In her third blog student placement Amelia takes a look back at Green Events at GWL over the last decade…

Whilst trying to map environmentalism at Glasgow Women’s Library (GWL) over the past 30 years I got the chance to look though their event programmes from the early 2010s to the current day. After taking to time  to look through all this material I believe it is important to highlight some of the hard work the library has done to educate people and help the environment through their interesting events and workshops.

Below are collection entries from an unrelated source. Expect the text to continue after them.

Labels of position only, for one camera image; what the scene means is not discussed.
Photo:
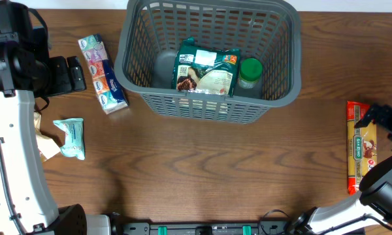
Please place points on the green coffee bean bag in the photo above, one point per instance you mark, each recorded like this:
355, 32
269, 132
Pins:
200, 70

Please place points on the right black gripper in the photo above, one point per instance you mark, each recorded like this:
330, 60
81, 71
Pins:
382, 115

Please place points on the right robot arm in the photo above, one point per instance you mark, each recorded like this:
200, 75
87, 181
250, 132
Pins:
369, 180

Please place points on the Kleenex tissue multipack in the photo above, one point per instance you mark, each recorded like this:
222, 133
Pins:
108, 89

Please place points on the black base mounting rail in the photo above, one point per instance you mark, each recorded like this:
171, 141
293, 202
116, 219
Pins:
272, 226

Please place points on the San Remo spaghetti packet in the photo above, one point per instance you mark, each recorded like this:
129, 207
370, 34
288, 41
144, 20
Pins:
361, 145

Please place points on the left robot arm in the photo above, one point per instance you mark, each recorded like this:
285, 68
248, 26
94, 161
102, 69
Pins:
27, 72

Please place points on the teal wet wipes pack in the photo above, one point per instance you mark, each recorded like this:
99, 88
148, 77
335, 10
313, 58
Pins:
74, 131

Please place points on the green lid glass jar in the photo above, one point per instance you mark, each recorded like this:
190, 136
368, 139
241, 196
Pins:
249, 73

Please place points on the beige crumpled snack bag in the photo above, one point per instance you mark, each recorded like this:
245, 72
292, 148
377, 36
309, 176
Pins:
46, 145

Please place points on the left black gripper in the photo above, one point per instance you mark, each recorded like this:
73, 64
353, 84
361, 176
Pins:
59, 76

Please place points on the grey plastic basket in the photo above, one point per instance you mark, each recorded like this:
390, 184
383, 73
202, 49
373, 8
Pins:
153, 31

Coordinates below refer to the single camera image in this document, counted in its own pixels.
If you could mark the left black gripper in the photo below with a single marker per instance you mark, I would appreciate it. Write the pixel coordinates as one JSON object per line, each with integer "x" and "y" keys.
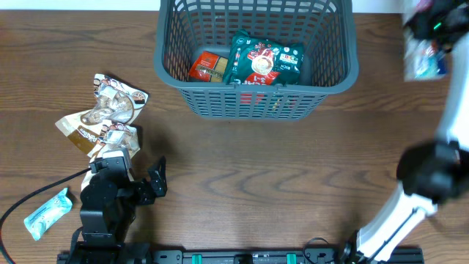
{"x": 143, "y": 188}

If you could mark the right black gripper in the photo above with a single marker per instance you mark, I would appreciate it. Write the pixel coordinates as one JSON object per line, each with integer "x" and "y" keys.
{"x": 428, "y": 27}

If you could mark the colourful tissue pack strip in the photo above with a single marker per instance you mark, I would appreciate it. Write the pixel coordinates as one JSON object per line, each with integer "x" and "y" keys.
{"x": 423, "y": 60}

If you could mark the green Nescafe coffee bag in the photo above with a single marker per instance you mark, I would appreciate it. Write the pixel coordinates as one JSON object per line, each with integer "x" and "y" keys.
{"x": 254, "y": 61}

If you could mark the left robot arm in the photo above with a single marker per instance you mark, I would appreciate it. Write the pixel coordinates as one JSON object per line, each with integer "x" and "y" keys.
{"x": 108, "y": 209}

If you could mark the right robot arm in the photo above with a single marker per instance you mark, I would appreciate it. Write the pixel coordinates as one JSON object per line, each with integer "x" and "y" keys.
{"x": 431, "y": 173}

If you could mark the lower beige snack pouch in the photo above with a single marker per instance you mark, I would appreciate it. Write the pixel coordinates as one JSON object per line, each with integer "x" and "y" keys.
{"x": 113, "y": 136}

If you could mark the middle brown snack pouch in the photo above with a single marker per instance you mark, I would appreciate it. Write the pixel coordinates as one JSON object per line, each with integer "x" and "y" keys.
{"x": 87, "y": 136}

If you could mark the brown snack pouch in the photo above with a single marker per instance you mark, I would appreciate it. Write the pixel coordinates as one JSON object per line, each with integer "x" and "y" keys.
{"x": 115, "y": 101}
{"x": 87, "y": 136}

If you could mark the upper brown snack pouch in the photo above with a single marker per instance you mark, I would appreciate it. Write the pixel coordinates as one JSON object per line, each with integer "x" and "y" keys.
{"x": 115, "y": 101}

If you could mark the grey plastic basket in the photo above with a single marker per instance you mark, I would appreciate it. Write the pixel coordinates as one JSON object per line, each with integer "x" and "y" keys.
{"x": 320, "y": 35}

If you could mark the light blue wipes packet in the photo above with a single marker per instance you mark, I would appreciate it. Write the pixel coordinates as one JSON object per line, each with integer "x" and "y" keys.
{"x": 38, "y": 222}

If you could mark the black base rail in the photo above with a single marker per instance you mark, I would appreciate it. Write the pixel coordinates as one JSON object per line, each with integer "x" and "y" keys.
{"x": 238, "y": 256}

In 2013, the autumn programme highlighted an event called Firebrand Women: Peace Campaigners. This was an hour and a half talk that gave participants the opportunity to learn about the lives and stories of women who have been instrumental in the campaign against nuclear weapons. These women aimed to end the government’s insistence on developing nuclear weapons and challenge their view that these weapons are necessary to protect the population. They did this, in part by suggesting some non-violent, and less damaging, alternatives. Whilst looking through the archives I found a woman who exemplifies these ‘firebrand women’ perfectly: Kathleen Miller. Starting in the 1970s, she became an activist who fought against potential plans for a nuclear waste disposal site to be developed in the Galloway Hills. She also later went on to join a campaign that was responsible for stopping test-boring for nuclear waste storage occurring in Mullwharchar. You can find more information about her in the Kathleen Miller Archive in GWL’s collection.

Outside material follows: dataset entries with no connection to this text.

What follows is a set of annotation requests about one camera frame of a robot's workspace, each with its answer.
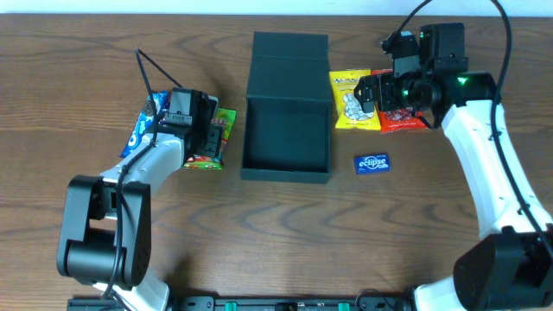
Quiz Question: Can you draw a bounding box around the green Haribo gummy bag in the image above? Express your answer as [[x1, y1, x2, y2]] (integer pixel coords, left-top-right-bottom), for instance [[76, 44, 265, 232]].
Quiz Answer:
[[183, 108, 237, 170]]

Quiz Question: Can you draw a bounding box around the yellow Hacks candy bag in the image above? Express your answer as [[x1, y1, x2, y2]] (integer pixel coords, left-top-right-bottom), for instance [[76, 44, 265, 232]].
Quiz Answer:
[[329, 69, 381, 130]]

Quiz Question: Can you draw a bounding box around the blue Oreo cookie pack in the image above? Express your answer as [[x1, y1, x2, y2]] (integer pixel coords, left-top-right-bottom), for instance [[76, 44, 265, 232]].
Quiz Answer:
[[120, 91, 169, 158]]

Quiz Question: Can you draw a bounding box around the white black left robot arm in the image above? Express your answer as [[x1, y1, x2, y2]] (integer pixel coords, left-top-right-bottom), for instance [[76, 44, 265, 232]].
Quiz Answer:
[[56, 87, 220, 310]]

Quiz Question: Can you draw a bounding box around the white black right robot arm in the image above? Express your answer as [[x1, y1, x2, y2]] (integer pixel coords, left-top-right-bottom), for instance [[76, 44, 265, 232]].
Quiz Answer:
[[353, 23, 552, 310]]

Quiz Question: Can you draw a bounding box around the red Hacks candy bag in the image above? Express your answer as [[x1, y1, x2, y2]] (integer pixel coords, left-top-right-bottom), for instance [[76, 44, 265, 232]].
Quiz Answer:
[[370, 68, 429, 135]]

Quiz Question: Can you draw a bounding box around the blue Eclipse mint box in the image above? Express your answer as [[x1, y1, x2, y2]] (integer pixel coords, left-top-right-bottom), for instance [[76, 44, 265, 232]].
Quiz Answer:
[[353, 153, 391, 175]]

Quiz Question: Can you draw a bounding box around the dark green open box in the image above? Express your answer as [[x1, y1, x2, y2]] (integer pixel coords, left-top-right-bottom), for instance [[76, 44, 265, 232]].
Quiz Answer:
[[240, 32, 333, 184]]

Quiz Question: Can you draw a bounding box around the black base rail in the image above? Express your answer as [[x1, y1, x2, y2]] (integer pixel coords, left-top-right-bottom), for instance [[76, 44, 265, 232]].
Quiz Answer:
[[67, 288, 418, 311]]

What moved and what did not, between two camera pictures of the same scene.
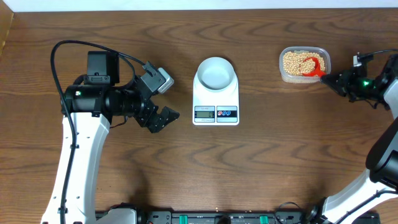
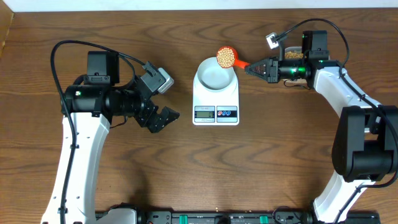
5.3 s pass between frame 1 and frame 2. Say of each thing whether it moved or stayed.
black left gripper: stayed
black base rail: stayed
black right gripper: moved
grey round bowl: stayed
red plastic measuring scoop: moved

Photograph of a anti Nuclear poster. Poster is advertising an activist meet up/ call to act to fight against Nuclear waste and save Scotland's rural areas from Nuclear development.
Anti Nuclear Poster (File KM/2/1/2 – General Papers, Kathleen Miller Archive) 1980

Although environmentalism is not the only reason for anti-nuclear campaigns, sometimes not the main reason, nuclear power and waste has a terrible and detrimental impact on the environment. This means that any work that the library is doing to educate people on the dangers of nuclear power and weapons, and encourage an end to them being used, is having a positive impact on the environment and helping in their campaign for a greener future.

Another theme of events from the programmes that promotes an eco-friendlier attitude to life is encouraging people to get into cycling. In July 2013 GWL held an event called Bikes and Scone, in which they encouraged people to cycle along to the library to meet other women cyclists, with the goal of getting more visitors to cycle to the library in the future, instead of driving. At the event they helped women find out information about bike services that were women friendly in the hopes of persuading the attendees, and people they may know, to consider travelling by bike next time they visit the organisation. This was also echoed in many later issues of the events programme, starting in 2015, where there is a section at the front of each booklet titled Greener Ways to Get to Bridgeton. In this short article readers are given helpful information about ways of getting to the library by bike, on foot or by public transport, as opposed to travelling by car. This shows that, even many years before the development of their Roadmap to Net Zero handbook, GWL has been making a conscious effort to reduce their overall carbon footprint, not just of the building but also the people who come to the library to visit. This was also amplified in 2014 when they invited Kate Rawles to discuss her book The Carbon Cycle, in which she tells her story of cycling 4500 miles from Texas to Alaska, whilst speaking to people from different parts of North America about climate change along the way. The Women’s Library’s continued desire to encourage more people to ditch cars and look for more environmentally conscious ways to travel shows that they understand that responses to climate change don’t always have to be large, revolutionary responses, small things an individual can do in their day-to-day can also make a difference. Caroline Gausden, current member of the library’s green cluster, spoke about this in my interview with her when she stated that “a lot of things that we used to do were much more green than what we do now” and added that you don’t have to “reinvent the wheel” when it comes to thinking of solutions to help fight climate change.

These highlighted events from past event programmes show the Glasgow Women’s Library has had environmentalism and climate justice on its mind for a long time and has carried this thinking through its development since its inception. As an activist organisation, the people involved in the library understood, and continue to understand, the importance of being at the forefront of this pressing issue.